• YOUR ASSIGNMENT
Your task is to output all the records below, word for word.

• DATA TO EXAMINE
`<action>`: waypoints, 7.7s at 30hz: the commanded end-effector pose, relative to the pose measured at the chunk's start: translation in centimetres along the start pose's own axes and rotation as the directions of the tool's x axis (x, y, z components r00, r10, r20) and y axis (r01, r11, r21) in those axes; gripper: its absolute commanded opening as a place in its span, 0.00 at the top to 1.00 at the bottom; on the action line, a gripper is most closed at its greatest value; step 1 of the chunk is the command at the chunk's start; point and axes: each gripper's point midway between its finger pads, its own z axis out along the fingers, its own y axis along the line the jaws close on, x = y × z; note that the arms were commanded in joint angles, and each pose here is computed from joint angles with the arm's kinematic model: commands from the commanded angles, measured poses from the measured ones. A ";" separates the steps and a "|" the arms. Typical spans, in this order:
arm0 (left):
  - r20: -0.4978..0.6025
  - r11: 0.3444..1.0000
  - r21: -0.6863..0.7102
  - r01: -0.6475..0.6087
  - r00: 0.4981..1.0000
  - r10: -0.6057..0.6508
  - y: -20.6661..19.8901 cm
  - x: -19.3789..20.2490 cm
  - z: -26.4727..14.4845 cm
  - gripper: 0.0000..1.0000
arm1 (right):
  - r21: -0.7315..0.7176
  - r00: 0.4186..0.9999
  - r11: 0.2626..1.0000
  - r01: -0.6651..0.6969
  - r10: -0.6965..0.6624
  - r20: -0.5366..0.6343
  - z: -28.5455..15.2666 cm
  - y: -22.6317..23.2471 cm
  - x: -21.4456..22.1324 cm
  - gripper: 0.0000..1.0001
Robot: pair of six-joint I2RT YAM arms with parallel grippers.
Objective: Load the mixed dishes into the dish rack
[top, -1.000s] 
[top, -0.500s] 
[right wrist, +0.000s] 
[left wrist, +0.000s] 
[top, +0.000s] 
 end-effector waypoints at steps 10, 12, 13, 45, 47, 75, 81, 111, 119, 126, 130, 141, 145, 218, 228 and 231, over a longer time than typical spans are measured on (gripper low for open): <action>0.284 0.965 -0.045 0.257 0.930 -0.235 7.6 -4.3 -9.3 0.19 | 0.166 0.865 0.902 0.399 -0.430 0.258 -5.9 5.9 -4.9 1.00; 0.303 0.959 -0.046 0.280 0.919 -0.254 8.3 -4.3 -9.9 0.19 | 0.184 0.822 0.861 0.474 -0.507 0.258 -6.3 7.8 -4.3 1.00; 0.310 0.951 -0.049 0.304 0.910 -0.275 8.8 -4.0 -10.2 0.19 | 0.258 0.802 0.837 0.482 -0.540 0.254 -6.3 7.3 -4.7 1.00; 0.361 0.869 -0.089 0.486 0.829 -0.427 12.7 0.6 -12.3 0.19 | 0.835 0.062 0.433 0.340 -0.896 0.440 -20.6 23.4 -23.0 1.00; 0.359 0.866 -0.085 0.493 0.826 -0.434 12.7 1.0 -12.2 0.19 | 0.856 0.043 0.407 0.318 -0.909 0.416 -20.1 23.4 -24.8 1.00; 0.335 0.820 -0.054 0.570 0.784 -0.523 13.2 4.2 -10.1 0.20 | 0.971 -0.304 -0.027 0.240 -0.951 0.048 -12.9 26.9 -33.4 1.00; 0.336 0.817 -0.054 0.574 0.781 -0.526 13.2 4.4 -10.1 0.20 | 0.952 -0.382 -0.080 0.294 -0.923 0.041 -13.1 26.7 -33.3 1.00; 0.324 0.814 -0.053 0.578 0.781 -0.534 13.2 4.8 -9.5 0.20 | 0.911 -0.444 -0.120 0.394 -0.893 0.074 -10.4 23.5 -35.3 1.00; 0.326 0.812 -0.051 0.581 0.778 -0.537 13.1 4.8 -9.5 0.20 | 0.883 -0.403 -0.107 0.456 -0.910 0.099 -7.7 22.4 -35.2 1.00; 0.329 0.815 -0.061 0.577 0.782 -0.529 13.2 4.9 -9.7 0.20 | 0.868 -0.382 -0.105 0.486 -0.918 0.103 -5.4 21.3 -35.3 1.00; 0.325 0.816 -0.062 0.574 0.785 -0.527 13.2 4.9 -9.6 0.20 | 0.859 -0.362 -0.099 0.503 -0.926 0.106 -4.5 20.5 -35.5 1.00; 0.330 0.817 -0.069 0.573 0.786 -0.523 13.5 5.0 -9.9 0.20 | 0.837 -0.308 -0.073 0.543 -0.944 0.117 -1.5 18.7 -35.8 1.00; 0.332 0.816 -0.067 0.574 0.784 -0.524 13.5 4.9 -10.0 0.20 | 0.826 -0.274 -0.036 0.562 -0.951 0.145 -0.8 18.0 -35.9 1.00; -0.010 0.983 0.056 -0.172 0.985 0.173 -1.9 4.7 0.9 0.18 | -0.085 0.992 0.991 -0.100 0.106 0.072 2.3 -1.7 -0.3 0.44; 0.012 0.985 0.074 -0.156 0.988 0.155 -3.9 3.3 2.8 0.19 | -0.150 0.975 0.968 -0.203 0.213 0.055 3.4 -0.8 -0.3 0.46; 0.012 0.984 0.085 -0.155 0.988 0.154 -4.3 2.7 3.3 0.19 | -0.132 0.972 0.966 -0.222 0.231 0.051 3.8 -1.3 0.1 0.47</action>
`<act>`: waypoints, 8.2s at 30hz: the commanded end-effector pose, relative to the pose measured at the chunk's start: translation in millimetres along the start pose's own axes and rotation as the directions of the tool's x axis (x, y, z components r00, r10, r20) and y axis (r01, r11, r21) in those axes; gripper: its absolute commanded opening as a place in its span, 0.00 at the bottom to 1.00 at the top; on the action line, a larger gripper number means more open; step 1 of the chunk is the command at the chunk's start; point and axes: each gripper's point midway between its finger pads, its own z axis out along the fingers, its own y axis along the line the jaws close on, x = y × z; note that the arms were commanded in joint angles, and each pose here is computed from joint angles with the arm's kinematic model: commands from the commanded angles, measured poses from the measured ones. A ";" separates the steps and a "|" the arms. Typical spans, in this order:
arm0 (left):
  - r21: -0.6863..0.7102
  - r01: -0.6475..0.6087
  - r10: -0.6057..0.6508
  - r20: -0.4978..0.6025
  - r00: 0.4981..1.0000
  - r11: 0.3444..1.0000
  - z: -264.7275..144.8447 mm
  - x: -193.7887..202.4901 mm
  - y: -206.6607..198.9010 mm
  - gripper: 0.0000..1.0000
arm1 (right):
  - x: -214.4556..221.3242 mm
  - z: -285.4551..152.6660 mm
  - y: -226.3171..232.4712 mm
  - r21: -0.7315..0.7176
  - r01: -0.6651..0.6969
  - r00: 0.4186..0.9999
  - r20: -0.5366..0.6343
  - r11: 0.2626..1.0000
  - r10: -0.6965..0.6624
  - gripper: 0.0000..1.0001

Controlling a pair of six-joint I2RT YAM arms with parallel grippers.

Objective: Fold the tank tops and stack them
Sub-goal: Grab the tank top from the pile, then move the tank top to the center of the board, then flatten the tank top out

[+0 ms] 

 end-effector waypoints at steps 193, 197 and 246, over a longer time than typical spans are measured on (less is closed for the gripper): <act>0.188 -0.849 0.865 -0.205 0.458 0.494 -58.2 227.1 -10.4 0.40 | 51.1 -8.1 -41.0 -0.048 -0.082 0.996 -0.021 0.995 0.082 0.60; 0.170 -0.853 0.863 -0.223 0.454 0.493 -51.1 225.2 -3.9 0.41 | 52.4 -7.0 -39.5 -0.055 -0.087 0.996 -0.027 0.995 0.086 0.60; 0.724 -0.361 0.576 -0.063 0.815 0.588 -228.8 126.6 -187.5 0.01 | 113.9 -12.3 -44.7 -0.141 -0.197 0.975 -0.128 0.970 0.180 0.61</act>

• SOLUTION
`<action>`: waypoints, 7.7s at 30hz: the commanded end-effector pose, relative to the pose measured at the chunk's start: translation in centimetres along the start pose's own axes and rotation as the directions of the tool's x axis (x, y, z components r00, r10, r20) and y axis (r01, r11, r21) in those axes; gripper: its absolute commanded opening as a place in its span, 0.00 at the top to 1.00 at the bottom; on the action line, a gripper is most closed at its greatest value; step 1 of the chunk is the command at the chunk's start; point and axes: each gripper's point midway between its finger pads, its own z axis out along the fingers, its own y axis along the line the jaws close on, x = y × z; note that the arms were commanded in joint angles, and each pose here is computed from joint angles with the arm's kinematic model: commands from the commanded angles, measured poses from the measured ones. A ";" separates the steps and a "|" the arms. Typical spans, in this order:
arm0 (left):
  - r20: -0.4978..0.6025
  - r11: 0.3444..1.0000
  - r21: -0.6863..0.7102
  - r01: -0.6475..0.6087
  - r00: 0.4981..1.0000
  - r10: -0.6057..0.6508
  - y: -20.6661..19.8901 cm
  - x: -19.3789..20.2490 cm
  - z: -26.4727..14.4845 cm
  - gripper: 0.0000..1.0000
arm1 (right):
  - r21: -0.7315..0.7176
  - r00: 0.4186..0.9999
  - r11: 0.2626..1.0000
  - r01: -0.6651..0.6969
  - r10: -0.6965..0.6624
  - r20: -0.5366..0.6343
  - z: -28.5455..15.2666 cm
  - y: -22.6317..23.2471 cm
  - x: -21.4456..22.1324 cm
  - gripper: 0.0000..1.0001
Robot: pair of six-joint I2RT YAM arms with parallel grippers.
Objective: Load the mixed dishes into the dish rack
[top, -1.000s] 
[top, -0.500s] 
[right wrist, +0.000s] 
[left wrist, +0.000s] 
[top, +0.000s] 
 end-effector waypoints at steps 10, 12, 13, 45, 47, 75, 81, 111, 119, 126, 130, 141, 145, 218, 228 and 231, over a longer time than typical spans are measured on (gripper low for open): <action>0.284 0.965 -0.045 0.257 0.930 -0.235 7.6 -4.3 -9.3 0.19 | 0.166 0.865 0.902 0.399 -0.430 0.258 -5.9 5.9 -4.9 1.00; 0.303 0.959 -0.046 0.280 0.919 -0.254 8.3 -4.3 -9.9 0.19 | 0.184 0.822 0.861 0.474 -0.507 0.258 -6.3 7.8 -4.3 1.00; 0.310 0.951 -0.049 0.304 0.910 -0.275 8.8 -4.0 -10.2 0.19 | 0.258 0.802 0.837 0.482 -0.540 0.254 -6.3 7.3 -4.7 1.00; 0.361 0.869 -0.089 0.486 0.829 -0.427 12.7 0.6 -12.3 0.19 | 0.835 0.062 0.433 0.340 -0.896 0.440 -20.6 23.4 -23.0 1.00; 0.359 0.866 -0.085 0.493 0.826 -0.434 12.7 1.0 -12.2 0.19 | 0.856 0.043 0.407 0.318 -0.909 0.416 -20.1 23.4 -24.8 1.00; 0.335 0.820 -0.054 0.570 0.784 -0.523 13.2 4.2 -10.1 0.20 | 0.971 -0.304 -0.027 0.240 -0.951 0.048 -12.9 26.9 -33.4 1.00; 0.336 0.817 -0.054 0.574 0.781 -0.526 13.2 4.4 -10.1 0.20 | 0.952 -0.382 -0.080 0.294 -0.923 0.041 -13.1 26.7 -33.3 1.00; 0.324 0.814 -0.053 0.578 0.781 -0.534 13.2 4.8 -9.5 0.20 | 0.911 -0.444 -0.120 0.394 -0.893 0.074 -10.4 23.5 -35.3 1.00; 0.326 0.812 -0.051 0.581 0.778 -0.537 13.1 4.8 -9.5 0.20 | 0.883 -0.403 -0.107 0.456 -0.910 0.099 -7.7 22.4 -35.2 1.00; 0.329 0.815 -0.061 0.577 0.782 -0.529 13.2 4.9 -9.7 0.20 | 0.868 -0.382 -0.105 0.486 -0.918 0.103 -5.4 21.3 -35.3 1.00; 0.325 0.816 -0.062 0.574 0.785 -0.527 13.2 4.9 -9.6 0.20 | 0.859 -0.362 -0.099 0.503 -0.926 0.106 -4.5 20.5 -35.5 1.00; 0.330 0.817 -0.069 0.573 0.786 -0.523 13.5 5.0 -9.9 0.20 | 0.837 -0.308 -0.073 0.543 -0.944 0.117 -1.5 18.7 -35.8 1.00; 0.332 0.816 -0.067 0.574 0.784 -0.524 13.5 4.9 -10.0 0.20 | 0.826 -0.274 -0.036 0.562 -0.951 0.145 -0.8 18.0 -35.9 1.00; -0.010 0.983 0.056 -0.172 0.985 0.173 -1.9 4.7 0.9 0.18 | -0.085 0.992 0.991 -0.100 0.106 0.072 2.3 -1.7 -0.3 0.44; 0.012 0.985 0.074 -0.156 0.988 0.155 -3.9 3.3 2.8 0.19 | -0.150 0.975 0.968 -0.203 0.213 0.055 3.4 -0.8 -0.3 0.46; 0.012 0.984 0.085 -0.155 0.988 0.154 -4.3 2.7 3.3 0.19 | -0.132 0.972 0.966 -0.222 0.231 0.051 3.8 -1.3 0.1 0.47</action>
`<act>`: waypoints, 8.2s at 30hz: the commanded end-effector pose, relative to the pose measured at the chunk's start: translation in millimetres along the start pose's own axes and rotation as the directions of the tool's x axis (x, y, z components r00, r10, r20) and y axis (r01, r11, r21) in those axes; gripper: its absolute commanded opening as a place in its span, 0.00 at the bottom to 1.00 at the top; on the action line, a larger gripper number means more open; step 1 of the chunk is the command at the chunk's start; point and axes: each gripper's point midway between its finger pads, its own z axis out along the fingers, its own y axis along the line the jaws close on, x = y × z; note that the arms were commanded in joint angles, and each pose here is computed from joint angles with the arm's kinematic model: commands from the commanded angles, measured poses from the measured ones. A ";" separates the steps and a "|" the arms. Typical spans, in this order:
arm0 (left):
  - r21: -0.6863..0.7102
  - r01: -0.6475..0.6087
  - r10: -0.6057..0.6508
  - r20: -0.4978..0.6025
  - r00: 0.4981..1.0000
  - r11: 0.3444..1.0000
  - z: -264.7275..144.8447 mm
  - x: -193.7887..202.4901 mm
  - y: -206.6607..198.9010 mm
  - gripper: 0.0000..1.0000
arm1 (right):
  - x: -214.4556..221.3242 mm
  - z: -285.4551..152.6660 mm
  - y: -226.3171..232.4712 mm
  - r21: -0.7315..0.7176
  - r01: -0.6651..0.6969
  - r00: 0.4186..0.9999
  - r20: -0.5366..0.6343
  - r11: 0.2626..1.0000
  - r10: -0.6965..0.6624
  - gripper: 0.0000..1.0001

Controlling a pair of six-joint I2RT YAM arms with parallel grippers.

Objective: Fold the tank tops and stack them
Sub-goal: Grab the tank top from the pile, then move the tank top to the center of the board, then flatten the tank top out

[+0 ms] 

 end-effector waypoints at steps 193, 197 and 246, over a longer time than typical spans are measured on (less is closed for the gripper): <act>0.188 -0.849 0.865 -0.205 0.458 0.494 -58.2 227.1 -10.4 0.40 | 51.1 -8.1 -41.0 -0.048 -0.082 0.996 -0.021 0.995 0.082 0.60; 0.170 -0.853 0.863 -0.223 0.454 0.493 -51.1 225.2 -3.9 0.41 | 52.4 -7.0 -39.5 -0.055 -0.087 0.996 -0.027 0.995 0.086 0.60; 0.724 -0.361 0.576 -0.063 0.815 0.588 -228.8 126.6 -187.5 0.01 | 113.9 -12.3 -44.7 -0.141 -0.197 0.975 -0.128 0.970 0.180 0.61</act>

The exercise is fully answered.